**TASK STATEMENT**: Give back only one number: how many lines in the data below contain the word "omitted".

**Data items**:
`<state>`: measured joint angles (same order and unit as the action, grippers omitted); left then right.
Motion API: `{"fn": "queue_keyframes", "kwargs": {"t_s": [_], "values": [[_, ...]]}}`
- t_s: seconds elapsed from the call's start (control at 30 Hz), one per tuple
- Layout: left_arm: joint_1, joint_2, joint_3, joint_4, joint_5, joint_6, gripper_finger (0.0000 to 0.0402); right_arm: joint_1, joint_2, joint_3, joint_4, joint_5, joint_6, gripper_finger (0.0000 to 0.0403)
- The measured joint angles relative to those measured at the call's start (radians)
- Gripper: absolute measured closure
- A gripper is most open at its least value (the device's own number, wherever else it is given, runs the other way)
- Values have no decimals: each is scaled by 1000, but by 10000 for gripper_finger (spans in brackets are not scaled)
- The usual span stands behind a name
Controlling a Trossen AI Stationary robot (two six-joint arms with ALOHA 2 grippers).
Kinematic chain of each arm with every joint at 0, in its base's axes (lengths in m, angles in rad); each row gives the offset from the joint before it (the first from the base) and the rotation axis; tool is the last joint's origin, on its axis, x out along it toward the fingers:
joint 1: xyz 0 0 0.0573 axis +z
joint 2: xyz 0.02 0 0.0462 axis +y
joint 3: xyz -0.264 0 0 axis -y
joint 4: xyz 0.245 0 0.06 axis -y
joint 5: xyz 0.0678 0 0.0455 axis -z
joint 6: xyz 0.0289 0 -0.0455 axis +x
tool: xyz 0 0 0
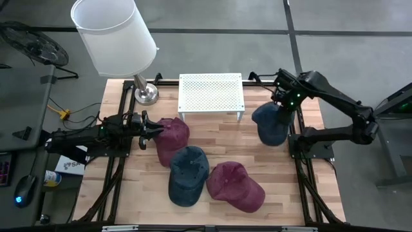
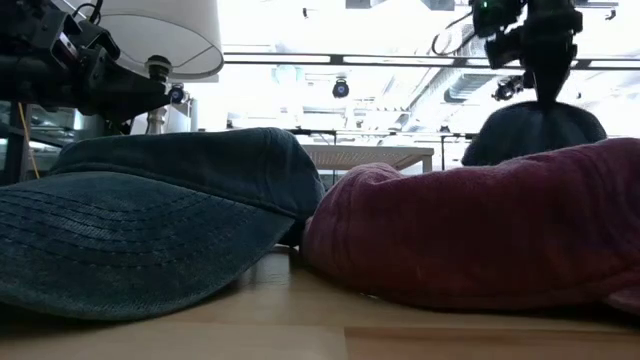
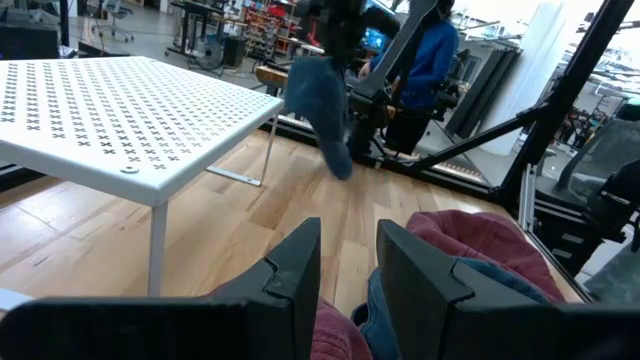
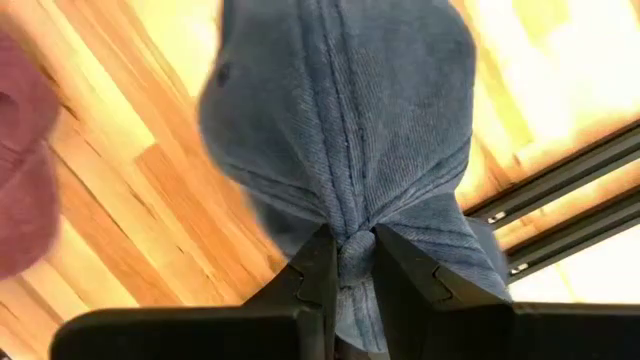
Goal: Pick & Place hat
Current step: Put the top blue cap on the shelf
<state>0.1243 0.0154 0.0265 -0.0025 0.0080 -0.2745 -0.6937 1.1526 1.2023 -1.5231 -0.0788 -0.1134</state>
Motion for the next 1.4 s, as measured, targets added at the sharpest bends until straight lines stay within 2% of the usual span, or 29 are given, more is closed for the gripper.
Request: {"fn": "queue_keyframes", "kwargs": {"t_s": [0.23, 0.8, 1.13, 1.4], "values": [[0, 0, 0, 0, 0, 0, 301, 0, 26, 136, -48, -16, 9, 361], [0, 0, 0, 0, 0, 0, 301, 73, 177, 531, -49, -227, 115, 361], [0, 0, 0, 0, 0, 0, 301, 107, 347, 765, -48, -231, 127, 361], [0, 0, 0, 0, 0, 0, 301, 107, 462, 879, 7, -227, 114, 361]]}}
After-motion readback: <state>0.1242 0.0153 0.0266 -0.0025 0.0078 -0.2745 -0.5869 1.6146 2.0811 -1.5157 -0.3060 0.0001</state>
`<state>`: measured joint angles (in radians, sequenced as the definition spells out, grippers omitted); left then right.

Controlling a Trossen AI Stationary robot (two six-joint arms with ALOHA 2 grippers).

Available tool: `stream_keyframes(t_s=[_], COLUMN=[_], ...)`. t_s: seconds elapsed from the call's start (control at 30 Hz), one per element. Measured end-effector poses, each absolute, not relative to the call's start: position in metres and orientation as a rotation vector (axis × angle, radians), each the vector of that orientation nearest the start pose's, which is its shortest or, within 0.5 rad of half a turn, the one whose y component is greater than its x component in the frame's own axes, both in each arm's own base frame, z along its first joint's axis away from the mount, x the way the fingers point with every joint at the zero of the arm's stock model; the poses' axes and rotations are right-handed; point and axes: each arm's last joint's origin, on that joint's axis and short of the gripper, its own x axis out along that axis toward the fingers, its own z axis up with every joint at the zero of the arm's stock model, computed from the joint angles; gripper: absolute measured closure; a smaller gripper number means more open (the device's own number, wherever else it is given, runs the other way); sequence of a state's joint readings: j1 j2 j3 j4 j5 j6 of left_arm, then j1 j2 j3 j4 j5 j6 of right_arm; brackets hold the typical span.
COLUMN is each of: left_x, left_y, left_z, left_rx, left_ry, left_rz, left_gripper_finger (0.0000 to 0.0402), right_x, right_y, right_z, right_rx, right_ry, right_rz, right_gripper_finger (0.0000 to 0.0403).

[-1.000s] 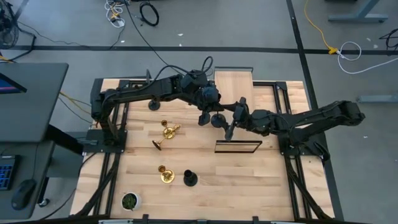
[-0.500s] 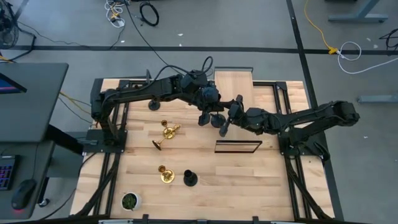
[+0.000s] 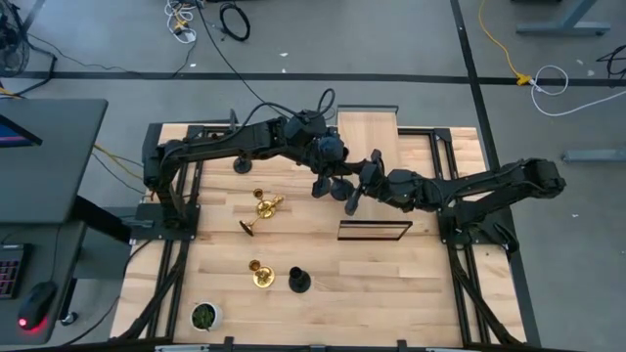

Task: Pick & Place candle stick holders
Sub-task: Put the bottom left black candleholder on the shelf

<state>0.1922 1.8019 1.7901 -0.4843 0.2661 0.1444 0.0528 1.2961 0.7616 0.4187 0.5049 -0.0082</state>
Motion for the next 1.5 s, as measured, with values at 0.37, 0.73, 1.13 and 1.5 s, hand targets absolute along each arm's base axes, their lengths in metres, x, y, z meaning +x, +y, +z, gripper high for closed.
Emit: stream_keyframes(t_s=[0.37,0.73,1.13,1.5], left_x=[0.404,0.404,0.4,0.386], left_y=[0.071,0.071,0.083,0.088], left_z=[0.372,0.373,0.373,0.383], left_rx=[0.028,0.029,0.043,0.066], left_ry=[0.476,0.475,0.485,0.505], left_rz=[-0.104,-0.104,-0.085,-0.032], left_gripper_finger=[0.0373,0.0378,0.0369,0.0282], right_x=[0.283,0.283,0.259,0.193], right_y=[0.001,0.002,0.0,-0.007], right_z=[0.274,0.274,0.286,0.273], right_rx=[-0.042,-0.05,-0.1,-0.024], right_ry=[0.115,0.117,0.149,0.004], right_rz=[-0.449,-0.428,-0.46,-0.53], right_gripper_finger=[0.0383,0.0395,0.0398,0.0399])
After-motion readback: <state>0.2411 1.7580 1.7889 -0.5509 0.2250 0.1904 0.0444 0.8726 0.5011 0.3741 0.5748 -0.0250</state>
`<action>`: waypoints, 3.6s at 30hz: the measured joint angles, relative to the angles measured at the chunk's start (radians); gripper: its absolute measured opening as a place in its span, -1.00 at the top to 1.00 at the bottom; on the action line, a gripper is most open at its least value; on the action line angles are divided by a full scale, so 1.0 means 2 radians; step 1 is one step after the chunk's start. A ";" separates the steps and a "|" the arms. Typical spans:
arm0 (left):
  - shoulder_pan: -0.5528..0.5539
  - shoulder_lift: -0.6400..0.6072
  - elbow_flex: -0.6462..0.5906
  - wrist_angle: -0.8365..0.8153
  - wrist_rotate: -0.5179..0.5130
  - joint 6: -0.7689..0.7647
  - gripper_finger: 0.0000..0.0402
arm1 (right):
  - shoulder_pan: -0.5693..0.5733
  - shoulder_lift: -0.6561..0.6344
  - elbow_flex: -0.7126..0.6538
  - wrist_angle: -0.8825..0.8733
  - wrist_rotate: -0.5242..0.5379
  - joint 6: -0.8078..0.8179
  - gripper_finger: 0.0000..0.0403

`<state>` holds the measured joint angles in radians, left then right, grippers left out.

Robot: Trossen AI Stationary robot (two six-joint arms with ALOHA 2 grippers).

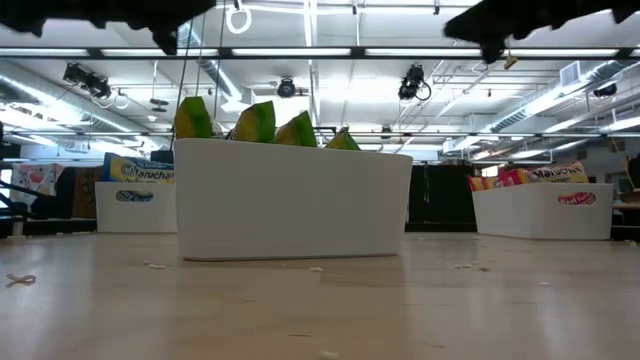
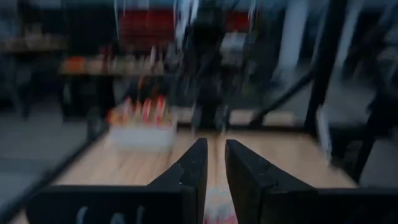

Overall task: Sort Maruchan noodles
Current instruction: Return to Home Position

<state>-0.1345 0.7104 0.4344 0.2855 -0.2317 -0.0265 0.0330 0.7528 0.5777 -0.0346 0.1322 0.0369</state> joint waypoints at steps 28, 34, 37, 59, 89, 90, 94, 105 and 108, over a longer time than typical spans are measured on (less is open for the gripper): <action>0.068 -0.354 -0.213 -0.073 0.013 -0.033 0.69 | -0.011 -0.375 -0.260 0.082 0.007 0.022 0.72; 0.089 -0.352 -0.213 -0.113 0.024 -0.010 0.69 | -0.011 -0.356 -0.284 0.041 0.020 0.022 0.72; 0.092 -0.343 -0.213 -0.111 0.027 0.005 0.69 | -0.011 -0.339 -0.285 0.038 0.002 -0.005 0.72; 0.092 -0.342 -0.213 -0.104 0.026 0.006 0.69 | -0.011 -0.330 -0.284 0.047 0.002 -0.007 0.72; 0.092 -0.342 -0.213 -0.104 0.026 0.006 0.69 | -0.011 -0.330 -0.284 0.046 0.002 -0.007 0.72; 0.092 -0.342 -0.213 -0.104 0.026 0.006 0.69 | -0.011 -0.330 -0.284 0.046 0.002 -0.007 0.72; 0.092 -0.342 -0.213 -0.104 0.026 0.006 0.69 | -0.011 -0.330 -0.284 0.046 0.002 -0.007 0.72; 0.092 -0.342 -0.213 -0.104 0.026 0.006 0.69 | -0.011 -0.330 -0.284 0.046 0.002 -0.007 0.72; 0.092 -0.342 -0.213 -0.104 0.026 0.006 0.69 | -0.011 -0.330 -0.284 0.046 0.002 -0.007 0.72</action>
<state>0.0494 0.0257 0.0090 0.0780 -0.1791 -0.0151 0.0116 0.0933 0.0093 0.0578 0.1363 0.0238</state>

**TASK OUTPUT**: 2